Using Runtime Statistics

How would you optimize the statement that produced the following runtime statistics? You can do anything to make it faster without changeing the statement. In particular you can change or add an index.


| Id  | Operation                    | Name | Starts | E-Rows | A-Rows |   A-Time   | Buffers | Reads     |
|   0 | SELECT STATEMENT             |      |      1 |        |      1 |00:00:15.42 |    3540 |      3262 |
|   1 |  SORT AGGREGATE              |      |      1 |      1 |      1 |00:00:15.42 |    3540 |      3262 |
|*  2 |   TABLE ACCESS BY INDEX ROWID|   T1 |      1 |  52695 |     10 |00:00:15.42 |    3540 |      3262 |
|*  3 |    INDEX RANGE SCAN          |   I1 |      1 |     17M|   4577 |00:00:00.16 |      11 |         9 |

Predicate Information (identified by operation id):

   2 - filter(("NVL("X1_STATUS",'A')<>'U' AND NVL("X2_STATUS",'A')<>'D' 
               AND NVL("X3_STATUS",'A')<>'D' AND NVL("X4_STATUS",'A')<>'D' 
               AND NVL("X5_STATUS",'A')<>'U'))
   3 - access("T1_ID"=:B2 AND "T2_ID"=:B4 AND "T3_ID"=:B1)



  1. Hi Lothar,
    your tweet sounds like a trick question. :-)) There are several eye-catching points at the first look.

    1) Why are the CBO estimates so way off (e.g. 17M vs. 4577 for access predicates)? Are there other existing structures that would fit better, if the estimates are in the right ball park?

    2) Where are the filter predicates NVL(,’A’) != ” coming from? They don’t make sense at all, because it is always != ”, even if a NULL value is returned.

    3) Most of the time is spent on table access, but only 10 rows (out of 4577) are returned to the sort aggregate. So expanding the index with the X_STATUS columns can reduce the amount of physical / logical reads and speed up the query.

    Maybe there are already supporting structures (for point 3), but can not be used due to point 1 and 2.


    Liked by 1 person

    1. Actually Stefan it is not a trick question. I just wanted to tweet a bit. 😉
      There are no other useful indexes . One hint for you why the estimates on the index access are off: The conditions is hierarchical foreign key, You still can’t name the reason for sure now, but there is sone likelihood…


  2. Lothar, Stefan,

    For the “wrong” estimates, it looks as if there are correlations between T1_ID, T2_ID, T3_ID.
    To give the optimizer some knowledge about this fact, I’d suggest using extended statistics for these 3 columns.

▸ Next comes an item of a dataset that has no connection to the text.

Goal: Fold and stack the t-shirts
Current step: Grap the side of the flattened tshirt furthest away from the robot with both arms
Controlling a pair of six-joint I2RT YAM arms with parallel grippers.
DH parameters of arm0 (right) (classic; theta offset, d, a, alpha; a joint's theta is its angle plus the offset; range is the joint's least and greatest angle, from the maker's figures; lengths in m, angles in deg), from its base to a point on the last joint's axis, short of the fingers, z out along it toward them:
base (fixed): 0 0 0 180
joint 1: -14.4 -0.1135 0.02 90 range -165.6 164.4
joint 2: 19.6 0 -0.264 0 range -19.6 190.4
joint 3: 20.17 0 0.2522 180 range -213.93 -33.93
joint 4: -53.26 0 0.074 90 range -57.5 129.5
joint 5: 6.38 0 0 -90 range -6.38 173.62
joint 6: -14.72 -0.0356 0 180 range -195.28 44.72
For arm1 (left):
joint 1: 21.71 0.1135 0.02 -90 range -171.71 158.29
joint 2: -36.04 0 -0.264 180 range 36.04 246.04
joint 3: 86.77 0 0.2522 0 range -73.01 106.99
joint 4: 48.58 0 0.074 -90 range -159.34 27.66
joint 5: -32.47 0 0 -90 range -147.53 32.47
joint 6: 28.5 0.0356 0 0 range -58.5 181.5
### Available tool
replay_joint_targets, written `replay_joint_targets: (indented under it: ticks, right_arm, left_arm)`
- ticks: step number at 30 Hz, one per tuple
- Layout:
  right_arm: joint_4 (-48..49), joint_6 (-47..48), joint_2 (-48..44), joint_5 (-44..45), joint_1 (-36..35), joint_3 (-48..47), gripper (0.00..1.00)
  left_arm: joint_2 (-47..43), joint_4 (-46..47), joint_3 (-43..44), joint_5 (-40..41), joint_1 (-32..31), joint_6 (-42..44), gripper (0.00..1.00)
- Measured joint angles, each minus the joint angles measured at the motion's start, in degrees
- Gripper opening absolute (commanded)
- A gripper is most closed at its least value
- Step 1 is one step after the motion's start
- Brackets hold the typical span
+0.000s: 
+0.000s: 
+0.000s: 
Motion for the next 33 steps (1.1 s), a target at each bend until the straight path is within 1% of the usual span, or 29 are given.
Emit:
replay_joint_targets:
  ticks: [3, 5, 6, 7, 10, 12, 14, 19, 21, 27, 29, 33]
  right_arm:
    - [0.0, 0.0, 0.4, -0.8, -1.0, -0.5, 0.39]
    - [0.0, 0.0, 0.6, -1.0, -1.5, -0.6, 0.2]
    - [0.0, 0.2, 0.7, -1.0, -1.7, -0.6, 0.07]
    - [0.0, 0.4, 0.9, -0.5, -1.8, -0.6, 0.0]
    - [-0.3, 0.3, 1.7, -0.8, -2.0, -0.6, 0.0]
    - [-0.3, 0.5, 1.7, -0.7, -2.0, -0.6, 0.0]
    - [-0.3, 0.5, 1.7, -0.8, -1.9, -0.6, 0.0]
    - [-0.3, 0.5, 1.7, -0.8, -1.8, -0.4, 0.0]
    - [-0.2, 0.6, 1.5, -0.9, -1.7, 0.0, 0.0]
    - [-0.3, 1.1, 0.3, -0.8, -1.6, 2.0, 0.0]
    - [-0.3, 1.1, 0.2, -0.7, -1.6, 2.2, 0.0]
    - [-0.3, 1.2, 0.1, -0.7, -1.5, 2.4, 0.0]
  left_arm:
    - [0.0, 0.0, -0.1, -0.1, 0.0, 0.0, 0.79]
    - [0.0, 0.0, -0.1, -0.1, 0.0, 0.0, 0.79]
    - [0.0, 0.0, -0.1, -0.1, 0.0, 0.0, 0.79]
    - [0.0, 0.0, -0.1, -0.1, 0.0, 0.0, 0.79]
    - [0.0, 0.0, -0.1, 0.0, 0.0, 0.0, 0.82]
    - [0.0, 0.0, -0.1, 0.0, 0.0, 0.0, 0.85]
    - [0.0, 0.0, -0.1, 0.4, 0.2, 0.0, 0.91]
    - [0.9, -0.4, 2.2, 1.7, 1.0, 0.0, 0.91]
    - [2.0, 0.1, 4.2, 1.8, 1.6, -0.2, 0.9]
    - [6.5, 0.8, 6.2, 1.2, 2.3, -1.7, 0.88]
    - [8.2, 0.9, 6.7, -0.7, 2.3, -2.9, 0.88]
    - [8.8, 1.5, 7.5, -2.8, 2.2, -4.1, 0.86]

    But that does not helps to “optimize the statement” as the original question was.
    As “optimize” is not specified in more detail, I translate it into “change [it] to run in less time”.
    [it] is the statement, so let’s guess how the statement might look like:
    FROM T1
    WHERE “T1_ID”=:B2 AND “T2_ID”=:B4 AND “T3_ID”=:B1
    AND ( NVL(“X1_STATUS”,’A’)’U’
    AND NVL(“X2_STATUS”,’A’)’D’
    AND NVL(“X3_STATUS”,’A’)’D’
    AND NVL(“X4_STATUS”,’A’)’D’
    AND NVL(“X5_STATUS”,’A’)’U’)

    We know there is an index I1 on T1 (T1_ID, T2_ID, T3_ID)
    (in any order).
    The index uses 11 blocks to store (slightly more than) 4577 leafs. For a 8k block it’s quite well packed.
    I don’t see anything in the statement we could to to improve this index.
    The Index access also only provides 1% of the total time.

    The table access shows 3262 Reads for 4577 rows in ~15 sec. So at about 4.5 ms / Read. Without any better knowledge I’d call this a reasonable RAM-buffered storage. (to slow for pure memory-storage, but to fast for pure disk)

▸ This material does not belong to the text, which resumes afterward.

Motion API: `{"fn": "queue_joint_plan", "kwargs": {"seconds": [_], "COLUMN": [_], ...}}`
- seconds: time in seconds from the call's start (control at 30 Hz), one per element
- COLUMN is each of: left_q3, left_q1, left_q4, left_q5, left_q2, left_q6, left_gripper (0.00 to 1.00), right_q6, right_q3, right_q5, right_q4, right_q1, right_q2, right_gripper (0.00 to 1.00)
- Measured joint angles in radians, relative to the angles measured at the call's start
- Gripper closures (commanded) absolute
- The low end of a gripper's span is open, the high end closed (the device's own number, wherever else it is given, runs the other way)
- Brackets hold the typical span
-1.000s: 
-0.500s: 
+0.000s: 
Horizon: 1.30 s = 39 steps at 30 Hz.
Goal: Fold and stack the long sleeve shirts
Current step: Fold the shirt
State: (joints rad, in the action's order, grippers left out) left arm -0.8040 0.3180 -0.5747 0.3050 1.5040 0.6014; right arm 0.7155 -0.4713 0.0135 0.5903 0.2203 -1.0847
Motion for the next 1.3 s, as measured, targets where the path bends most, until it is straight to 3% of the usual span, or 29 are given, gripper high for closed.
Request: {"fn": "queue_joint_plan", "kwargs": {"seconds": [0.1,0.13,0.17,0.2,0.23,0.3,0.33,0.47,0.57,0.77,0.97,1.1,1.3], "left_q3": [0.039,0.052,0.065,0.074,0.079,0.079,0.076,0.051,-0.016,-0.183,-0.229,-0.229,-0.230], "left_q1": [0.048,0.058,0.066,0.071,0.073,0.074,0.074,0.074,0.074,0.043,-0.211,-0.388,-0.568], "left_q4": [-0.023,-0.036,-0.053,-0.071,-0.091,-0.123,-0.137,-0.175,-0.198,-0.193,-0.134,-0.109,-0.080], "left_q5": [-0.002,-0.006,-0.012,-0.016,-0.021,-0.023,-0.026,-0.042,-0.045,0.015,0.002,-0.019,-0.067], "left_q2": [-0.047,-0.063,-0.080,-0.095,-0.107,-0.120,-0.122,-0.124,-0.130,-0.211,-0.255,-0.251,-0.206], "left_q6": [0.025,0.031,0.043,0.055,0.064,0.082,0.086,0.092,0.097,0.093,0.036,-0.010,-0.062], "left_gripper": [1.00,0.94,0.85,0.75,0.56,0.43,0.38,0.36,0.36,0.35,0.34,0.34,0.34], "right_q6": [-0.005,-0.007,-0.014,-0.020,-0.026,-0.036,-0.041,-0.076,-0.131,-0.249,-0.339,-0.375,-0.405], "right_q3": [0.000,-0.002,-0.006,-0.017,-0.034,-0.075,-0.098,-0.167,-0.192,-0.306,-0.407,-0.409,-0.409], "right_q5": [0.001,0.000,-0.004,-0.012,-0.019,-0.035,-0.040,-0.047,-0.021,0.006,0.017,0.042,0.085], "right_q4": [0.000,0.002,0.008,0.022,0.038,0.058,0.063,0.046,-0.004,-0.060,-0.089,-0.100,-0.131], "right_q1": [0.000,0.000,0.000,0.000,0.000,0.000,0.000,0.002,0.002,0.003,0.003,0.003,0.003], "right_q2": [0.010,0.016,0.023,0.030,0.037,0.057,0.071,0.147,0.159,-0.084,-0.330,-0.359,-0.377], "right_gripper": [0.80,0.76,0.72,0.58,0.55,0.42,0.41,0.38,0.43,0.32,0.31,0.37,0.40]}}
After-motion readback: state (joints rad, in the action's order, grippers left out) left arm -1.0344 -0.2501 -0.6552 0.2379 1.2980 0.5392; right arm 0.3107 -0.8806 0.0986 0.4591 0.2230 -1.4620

    As most of the ROWIDs from the Index points to different data blocks, we know the data in T1 is NOT ordered by the columns of I1. (OR there is really much free space OR the avg.rowlenght of T1 is 3/4 the size of 1 block)
    But still there is nothing to optimize the statement.

    Lothar told us, Stefans question 2) is of no help, as there are no other useful indexes. I don’t expect the CPU time used for each “NVL(” being the main time consumption.

    As we have no supporting structures on X._STATUS, I don’t see any other chance to make the query “faster” but use a PARALLEL hint (if licensed). Even with only 15 sec overall time it will spread the sequential reads to several workers, if my assumption about the storage is right, buffers (and hopefully internal read-ahead) will deliver the same 4.5 ms for several workers at the same time.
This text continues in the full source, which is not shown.